All these challenges inspire us to rethink the region vehicle emission prediction problem based on deep learning model with the rich amount of spatiotemporal data [15]. And to address the aforementioned issues, in this paper we predict the region vehicle emission through a data-driven method, using a variety of datasets, including remote sensing records, meteorological data, traffic data, road networks data and POIs. Specifically, we present a semi-supervised learning approach with co-training geographical weighted regression (COGWR) to address the data sparsity and spatial heterogeneity, and formulate the region emission prediction as a spatiotemporal sequence forecasting problem that can be solved by constructing a deep learning framework. In order to model the spatiotemporal relationships, we propose a deep spatiotemporal residual early-late fusion network (ResNetELF) to collectively predict vehicle emission in every region.

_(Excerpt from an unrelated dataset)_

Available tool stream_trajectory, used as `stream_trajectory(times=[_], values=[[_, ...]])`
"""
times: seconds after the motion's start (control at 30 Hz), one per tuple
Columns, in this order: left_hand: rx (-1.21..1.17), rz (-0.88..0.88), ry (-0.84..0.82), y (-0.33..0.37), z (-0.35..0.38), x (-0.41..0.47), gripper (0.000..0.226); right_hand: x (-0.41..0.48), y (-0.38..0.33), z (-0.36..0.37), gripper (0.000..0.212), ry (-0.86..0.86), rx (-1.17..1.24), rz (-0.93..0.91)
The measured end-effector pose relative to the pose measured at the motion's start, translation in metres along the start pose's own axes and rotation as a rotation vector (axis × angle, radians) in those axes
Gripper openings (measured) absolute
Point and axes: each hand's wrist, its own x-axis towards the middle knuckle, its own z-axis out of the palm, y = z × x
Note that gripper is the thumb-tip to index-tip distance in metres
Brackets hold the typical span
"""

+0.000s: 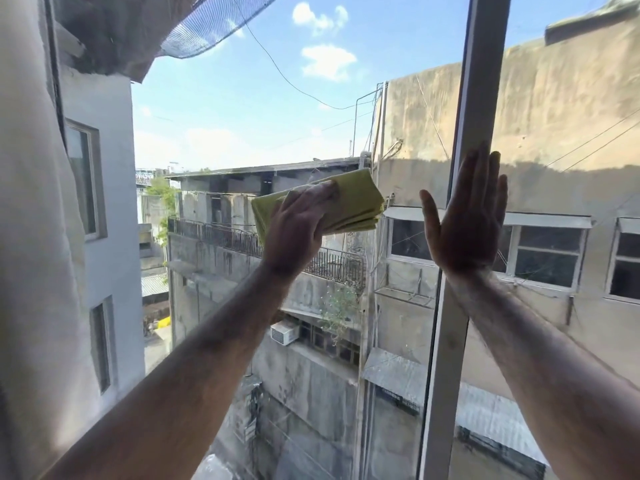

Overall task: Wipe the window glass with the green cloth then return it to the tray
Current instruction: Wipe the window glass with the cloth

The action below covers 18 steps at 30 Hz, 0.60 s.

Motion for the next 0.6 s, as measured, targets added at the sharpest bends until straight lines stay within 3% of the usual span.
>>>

The effectiveness of the proposed method is demonstrated by the comparison with several baseline methods on the real-world dataset. The main contributions of this paper are as followings:

1) To deal with the data sparsity and spatial heterogeneity of vehicle emission records, we propose a semi-supervised learning approach with co-training geographical weighted regression (COGWR), which leverages available emission data combined with meteorology, traffic, POIs and road network to fill the missing entries at unmeasured locations.

2) To capture the spatiotemporal dependencies of region emission, we proposed an end-to-end deep neural network architecture (ResNetELF), which employs convolution layers to model spatial dependencies while extracting the temporal properties of vehicle emission as closeness, period, and trend dependencies. Moreover, to analysis the impact of external factors, an AutoEncoder module and an early-late fusion strategy are proposed to integrate the extracted spatiotemporal feature with multiple external factors (e.g., traffic, weather conditions, road network).

3) The proposed approach is evaluated on the vehicle emission remote sensing data of Hefei. The results demonstrate the superiority of our proposed approach against the state-of-the-art methods.

The rest parts of this paper are arranged as follows. The related work is summarized in Section 2. The system overview is presented in Section 3. The proposed COGWR algorithm and deep spatiotemporal residual early-late fusion network are clarified in Section 4. Section 5 gives the details of experiment settings and the related experiment results. Finally, we conclude the paper in Section 6.